Chavez has also experimented over the past two years with a product called nanocellulose, a plant-derived material that creates a protective layer on the bud when it’s sprayed on the plant. “We’re having some interesting results, which is making us think that there may be potentially some possibility of using it commercially in Georgia and other areas of the United States as well,” says Chavez. “So, that is something that we’re trying to do also, trying to address that situation, where plants bloom earlier, just because winters get warmer.”

Part of adjusting is letting go of the idea that Georgia peaches need to be number one in the country. It’s become impossible for them to compete against California peaches, which are grown in a milder climate and look pink and red, as opposed to Georgia’s traditionally yellow-fleshed peaches. Instead, Pearson is focused on producing peaches that are simply delicious. “It’s not paramount that we have the biggest fruit. What’s paramount is that we eat good. As long as we eat good and our fruit eats well, we’ll be fine,” he says.

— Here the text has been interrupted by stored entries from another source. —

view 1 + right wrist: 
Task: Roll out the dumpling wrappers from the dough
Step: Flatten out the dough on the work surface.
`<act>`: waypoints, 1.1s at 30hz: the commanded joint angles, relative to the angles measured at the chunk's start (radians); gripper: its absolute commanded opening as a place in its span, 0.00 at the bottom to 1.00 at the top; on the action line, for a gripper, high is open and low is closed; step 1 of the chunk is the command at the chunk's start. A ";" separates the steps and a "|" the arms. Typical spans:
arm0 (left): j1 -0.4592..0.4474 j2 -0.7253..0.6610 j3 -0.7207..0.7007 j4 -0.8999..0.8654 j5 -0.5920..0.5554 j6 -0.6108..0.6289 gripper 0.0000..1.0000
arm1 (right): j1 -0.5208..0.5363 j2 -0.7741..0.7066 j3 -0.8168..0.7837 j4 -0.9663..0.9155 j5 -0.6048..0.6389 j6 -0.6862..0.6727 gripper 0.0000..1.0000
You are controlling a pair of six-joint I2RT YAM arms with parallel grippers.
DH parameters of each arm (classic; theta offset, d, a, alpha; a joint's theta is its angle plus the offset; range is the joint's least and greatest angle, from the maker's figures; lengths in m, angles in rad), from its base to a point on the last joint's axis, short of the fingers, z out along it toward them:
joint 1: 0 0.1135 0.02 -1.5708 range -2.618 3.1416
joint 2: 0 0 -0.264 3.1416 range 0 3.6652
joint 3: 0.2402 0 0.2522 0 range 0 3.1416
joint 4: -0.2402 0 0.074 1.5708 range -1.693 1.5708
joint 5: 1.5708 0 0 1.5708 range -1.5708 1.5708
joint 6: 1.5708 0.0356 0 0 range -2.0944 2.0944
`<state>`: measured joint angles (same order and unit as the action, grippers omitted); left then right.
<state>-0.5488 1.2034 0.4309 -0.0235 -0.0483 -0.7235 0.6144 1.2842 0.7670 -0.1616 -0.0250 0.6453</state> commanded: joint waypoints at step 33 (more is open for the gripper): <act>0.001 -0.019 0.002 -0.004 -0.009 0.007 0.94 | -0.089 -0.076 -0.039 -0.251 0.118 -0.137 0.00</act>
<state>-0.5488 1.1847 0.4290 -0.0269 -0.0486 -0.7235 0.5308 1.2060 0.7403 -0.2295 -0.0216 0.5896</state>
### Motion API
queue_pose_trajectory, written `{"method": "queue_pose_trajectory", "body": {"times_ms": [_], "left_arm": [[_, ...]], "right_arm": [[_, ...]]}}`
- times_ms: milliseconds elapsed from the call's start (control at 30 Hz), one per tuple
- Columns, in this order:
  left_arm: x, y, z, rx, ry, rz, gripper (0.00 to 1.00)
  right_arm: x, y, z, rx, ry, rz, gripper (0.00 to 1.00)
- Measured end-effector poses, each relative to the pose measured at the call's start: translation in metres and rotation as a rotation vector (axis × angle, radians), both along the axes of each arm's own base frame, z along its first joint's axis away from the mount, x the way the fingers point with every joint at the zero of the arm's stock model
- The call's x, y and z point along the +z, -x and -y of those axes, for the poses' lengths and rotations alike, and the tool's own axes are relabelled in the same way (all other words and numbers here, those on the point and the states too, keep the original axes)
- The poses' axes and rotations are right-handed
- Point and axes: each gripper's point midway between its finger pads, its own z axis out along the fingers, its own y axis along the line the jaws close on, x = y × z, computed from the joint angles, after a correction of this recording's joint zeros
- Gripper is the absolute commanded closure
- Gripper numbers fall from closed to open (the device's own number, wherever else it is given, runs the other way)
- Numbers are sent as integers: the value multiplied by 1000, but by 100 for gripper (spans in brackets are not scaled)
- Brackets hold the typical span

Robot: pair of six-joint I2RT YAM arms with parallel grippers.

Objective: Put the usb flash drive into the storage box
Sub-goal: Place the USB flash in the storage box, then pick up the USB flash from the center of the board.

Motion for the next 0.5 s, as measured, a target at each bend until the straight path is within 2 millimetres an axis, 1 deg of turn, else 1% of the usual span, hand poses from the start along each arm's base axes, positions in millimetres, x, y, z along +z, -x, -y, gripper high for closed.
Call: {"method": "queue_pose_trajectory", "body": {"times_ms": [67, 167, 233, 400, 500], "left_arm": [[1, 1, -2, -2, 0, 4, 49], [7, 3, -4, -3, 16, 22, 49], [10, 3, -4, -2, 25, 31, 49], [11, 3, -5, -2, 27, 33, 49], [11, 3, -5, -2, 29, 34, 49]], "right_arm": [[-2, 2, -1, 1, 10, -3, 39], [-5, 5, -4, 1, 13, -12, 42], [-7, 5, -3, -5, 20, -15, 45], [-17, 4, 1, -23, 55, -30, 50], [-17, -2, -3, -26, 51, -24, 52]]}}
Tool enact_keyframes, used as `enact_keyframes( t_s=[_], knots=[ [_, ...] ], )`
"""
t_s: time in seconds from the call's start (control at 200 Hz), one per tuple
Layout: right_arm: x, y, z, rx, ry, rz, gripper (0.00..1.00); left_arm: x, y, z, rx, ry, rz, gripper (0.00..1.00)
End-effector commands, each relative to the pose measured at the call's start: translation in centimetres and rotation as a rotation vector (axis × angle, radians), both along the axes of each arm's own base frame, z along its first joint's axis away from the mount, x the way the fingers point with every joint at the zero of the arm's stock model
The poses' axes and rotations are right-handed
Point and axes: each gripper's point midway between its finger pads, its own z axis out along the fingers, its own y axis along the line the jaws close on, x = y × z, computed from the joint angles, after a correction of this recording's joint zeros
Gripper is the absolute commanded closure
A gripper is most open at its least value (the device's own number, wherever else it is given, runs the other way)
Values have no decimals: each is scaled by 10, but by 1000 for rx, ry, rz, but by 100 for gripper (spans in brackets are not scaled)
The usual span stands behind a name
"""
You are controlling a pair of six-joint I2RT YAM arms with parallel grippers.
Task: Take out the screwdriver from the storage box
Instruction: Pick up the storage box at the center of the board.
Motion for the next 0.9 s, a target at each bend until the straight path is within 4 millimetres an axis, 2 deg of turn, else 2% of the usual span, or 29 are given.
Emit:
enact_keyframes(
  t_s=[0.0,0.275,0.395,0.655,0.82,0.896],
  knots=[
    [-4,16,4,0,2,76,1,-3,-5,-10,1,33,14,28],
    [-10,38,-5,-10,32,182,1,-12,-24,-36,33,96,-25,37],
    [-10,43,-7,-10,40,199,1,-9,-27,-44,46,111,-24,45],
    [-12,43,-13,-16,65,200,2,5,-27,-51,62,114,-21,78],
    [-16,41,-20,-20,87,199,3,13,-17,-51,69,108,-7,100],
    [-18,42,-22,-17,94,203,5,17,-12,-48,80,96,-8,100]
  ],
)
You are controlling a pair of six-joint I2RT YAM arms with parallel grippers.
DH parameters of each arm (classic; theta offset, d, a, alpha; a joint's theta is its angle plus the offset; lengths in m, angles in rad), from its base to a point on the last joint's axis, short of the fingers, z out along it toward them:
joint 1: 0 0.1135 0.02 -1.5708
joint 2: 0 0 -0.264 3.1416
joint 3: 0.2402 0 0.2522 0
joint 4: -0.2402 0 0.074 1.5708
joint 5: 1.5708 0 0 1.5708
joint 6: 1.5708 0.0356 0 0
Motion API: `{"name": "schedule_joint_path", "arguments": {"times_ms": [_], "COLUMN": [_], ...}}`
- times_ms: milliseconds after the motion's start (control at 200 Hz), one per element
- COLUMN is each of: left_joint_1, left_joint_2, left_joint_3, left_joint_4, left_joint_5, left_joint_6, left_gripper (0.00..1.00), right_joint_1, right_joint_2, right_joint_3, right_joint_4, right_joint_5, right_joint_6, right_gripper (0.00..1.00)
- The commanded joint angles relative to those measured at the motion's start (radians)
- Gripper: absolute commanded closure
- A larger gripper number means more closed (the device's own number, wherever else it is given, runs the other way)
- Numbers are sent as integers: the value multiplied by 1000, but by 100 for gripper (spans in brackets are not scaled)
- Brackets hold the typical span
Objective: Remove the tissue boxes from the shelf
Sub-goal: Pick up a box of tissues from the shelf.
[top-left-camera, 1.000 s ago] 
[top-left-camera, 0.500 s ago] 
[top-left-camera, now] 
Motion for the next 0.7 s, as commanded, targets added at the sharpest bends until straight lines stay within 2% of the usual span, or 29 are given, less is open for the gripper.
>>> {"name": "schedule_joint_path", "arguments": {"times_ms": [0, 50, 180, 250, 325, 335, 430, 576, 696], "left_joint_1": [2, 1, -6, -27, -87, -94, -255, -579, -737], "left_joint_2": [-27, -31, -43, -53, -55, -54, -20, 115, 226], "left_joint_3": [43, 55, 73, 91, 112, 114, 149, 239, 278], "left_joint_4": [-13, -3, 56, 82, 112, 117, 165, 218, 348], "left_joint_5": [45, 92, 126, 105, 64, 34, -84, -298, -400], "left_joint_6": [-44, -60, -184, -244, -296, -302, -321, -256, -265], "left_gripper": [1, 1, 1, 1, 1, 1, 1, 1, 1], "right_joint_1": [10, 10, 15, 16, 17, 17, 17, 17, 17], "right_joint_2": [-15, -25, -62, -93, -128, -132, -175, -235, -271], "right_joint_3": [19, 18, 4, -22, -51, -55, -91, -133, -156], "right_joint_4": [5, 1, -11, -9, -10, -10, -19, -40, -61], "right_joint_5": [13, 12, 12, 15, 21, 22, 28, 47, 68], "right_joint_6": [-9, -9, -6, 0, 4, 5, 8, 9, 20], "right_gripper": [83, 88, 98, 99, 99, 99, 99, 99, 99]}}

When posed with the question of whether peaches in Georgia will always be here, Chavez is reassuring. “I truly think that our industry is something that has been cemented here in Georgia, and it’s probably something that will have multiple generations to come,” he says, likening southeastern peach growers (including the ones in Florida) to artists because they have to deal with everything from insects and diseases to weather and find ways to make it work. “I’m not worried that [peach growers] will not adapt to whatever climate-wise comes along. It will hurt, don’t get me wrong, but I think that they’re already thinking about it. So, I’m really happy to be working here, because I think that it’s a very stable industry.”